Caccia alle donne

di Mariuccia Ciotta


Shirin Neshat

«Interrogatori di donne indagate per aborto». Il titolo della notizia diramata ieri è già una vertigine, una frattura del linguaggio e del senso comune a proposito dell'interruzione di gravidanza.
È già una criminalizzazione, già un sequestro della parola femminile.
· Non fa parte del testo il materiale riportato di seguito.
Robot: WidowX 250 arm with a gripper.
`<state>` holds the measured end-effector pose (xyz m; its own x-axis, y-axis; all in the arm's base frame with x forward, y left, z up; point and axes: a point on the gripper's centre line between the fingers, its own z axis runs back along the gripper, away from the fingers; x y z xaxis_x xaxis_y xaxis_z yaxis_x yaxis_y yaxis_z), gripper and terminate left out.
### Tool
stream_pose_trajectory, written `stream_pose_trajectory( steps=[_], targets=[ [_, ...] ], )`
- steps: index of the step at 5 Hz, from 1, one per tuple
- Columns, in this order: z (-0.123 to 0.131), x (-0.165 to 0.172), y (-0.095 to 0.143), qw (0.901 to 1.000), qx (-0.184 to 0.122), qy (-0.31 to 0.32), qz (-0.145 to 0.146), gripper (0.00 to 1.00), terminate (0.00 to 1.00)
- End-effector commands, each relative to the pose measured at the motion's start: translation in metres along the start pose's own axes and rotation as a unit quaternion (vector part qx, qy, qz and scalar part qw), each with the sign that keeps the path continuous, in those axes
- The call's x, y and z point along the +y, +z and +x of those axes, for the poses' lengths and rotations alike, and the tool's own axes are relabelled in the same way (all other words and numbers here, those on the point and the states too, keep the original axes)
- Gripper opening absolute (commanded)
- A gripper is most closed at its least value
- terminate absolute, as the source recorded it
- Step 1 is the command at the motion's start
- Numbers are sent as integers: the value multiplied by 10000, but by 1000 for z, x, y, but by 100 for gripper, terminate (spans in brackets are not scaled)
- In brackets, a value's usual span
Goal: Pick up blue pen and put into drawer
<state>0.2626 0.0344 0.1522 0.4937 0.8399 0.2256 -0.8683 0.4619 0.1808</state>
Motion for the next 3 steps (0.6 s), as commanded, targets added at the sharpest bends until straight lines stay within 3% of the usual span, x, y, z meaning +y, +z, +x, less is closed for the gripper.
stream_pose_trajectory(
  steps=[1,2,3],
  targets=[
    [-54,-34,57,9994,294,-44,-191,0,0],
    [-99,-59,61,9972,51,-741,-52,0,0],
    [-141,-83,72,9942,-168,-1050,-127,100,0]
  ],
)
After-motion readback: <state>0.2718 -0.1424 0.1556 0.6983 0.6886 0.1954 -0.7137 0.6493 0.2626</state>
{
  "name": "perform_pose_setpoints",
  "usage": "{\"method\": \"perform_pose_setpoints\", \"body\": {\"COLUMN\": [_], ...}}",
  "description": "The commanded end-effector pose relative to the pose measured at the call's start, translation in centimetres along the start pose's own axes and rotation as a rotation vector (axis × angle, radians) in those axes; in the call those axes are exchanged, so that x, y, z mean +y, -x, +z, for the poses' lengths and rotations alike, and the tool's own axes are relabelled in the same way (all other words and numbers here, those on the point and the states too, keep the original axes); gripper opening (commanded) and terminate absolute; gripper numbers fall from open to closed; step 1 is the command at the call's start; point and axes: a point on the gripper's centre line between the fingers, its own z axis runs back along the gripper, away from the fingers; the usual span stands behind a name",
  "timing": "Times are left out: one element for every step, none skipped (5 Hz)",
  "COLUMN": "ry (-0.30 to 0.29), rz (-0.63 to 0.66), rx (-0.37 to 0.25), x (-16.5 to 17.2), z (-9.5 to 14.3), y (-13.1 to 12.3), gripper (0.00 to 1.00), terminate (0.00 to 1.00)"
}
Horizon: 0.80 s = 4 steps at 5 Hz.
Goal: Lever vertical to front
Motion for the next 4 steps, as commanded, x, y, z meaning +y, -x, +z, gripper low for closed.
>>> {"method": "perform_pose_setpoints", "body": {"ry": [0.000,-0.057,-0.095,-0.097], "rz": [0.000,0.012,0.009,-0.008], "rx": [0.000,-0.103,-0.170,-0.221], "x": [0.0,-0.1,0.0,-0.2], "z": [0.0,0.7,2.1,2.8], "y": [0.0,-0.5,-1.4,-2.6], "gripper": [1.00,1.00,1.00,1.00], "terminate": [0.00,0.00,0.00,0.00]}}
Il suicidio del ginecologo di Genova ha innescato un processo a catena dalle conseguenze nefaste che sta portando alla sbarra anni di lotte e di conquiste femministe, ma non solo.

È una cultura della dignità umana che si sta sbriciolando nel silenzio pavido della politica che in pieno fervore elettorale non osa toccare argomenti ad alta «sensibilità etica» per non alienarsi il favore ecclesiastico.
E che se ne sta a distanza mentre avviene il massacro di quei principi della società laica che Ratzinger vorrebbe sostituire con gli unici «valori umani» accreditati, quelli religiosi.

Indietreggia la barriera etica di fronte al cambio di termini, alla sostituzione del «feto» con «bambino».
Per cui le donne sarebbero assassine inconsapevoli, minorate da salvare, povere vittime «costrette» a sopprimere una vita per l'incapacità di affrontare la maternità. E l'insistenza sul «dolore» che accompagnerebbe sempre e comunque l'aborto è diventato un grimaldello per sollecitare sensi di colpa, vergogna.
E per accreditare l'idea del concepimento come inizio della vita umana, «verità» sulla quale si espande la propaganda del paladino pro-life - ex sostenitore della guerra di civiltà, che ha vissuto la moratoria per la pena di morte come una sconfitta - arrivato a toni di violenza indecenti, dalle cliniche-Auschwitz all'aggressione della «show-girl» di Genova, che avrebbe «ucciso un bambino per un reality-show».
I giornali registrano. Non si limitano a segnalare la violazione della 194 che non consente l'aborto in una struttura privata. Né si interrogano sui limiti di una legge che permette di abortire solo nel servizio pubblico.
Si beano della polemica e vanno a caccia delle signore che hanno abortito «clandestinamente» nell'ambulatorio privato del medico suicida. Una di loro, nell'anonimato, ha dichiarato che, se uscirà il suo nome, si ucciderà, seguendo la sorte del ginecologo.

La verità è che l'aborto, pubblico o privato, sta ridiventando un reato in Italia nella macchina mediatica che sforna identikit delle indagate. L'età, il colore dei capelli, lo stato civile, l'adultera, la moglie «ripudiata» dal marito...
Una persecuzione per anticipare lo scoop dei nomi, pronti a comparire in prima pagina tra l'eccitazione generale, e già nelle edicole di Genova compaiono locandine con la presunta identità della più dannata tra le matricide, la «starlette».
Si devono fermare. Chiunque pubblicherà i nomi delle persone coinvolte dovrà rispondere di violazione del codice deontologico dei giornalisti e soprattutto di fiancheggiamento del vero crimine, il desiderio sfrenato di controllo dell'unica vita in campo, quella delle donne.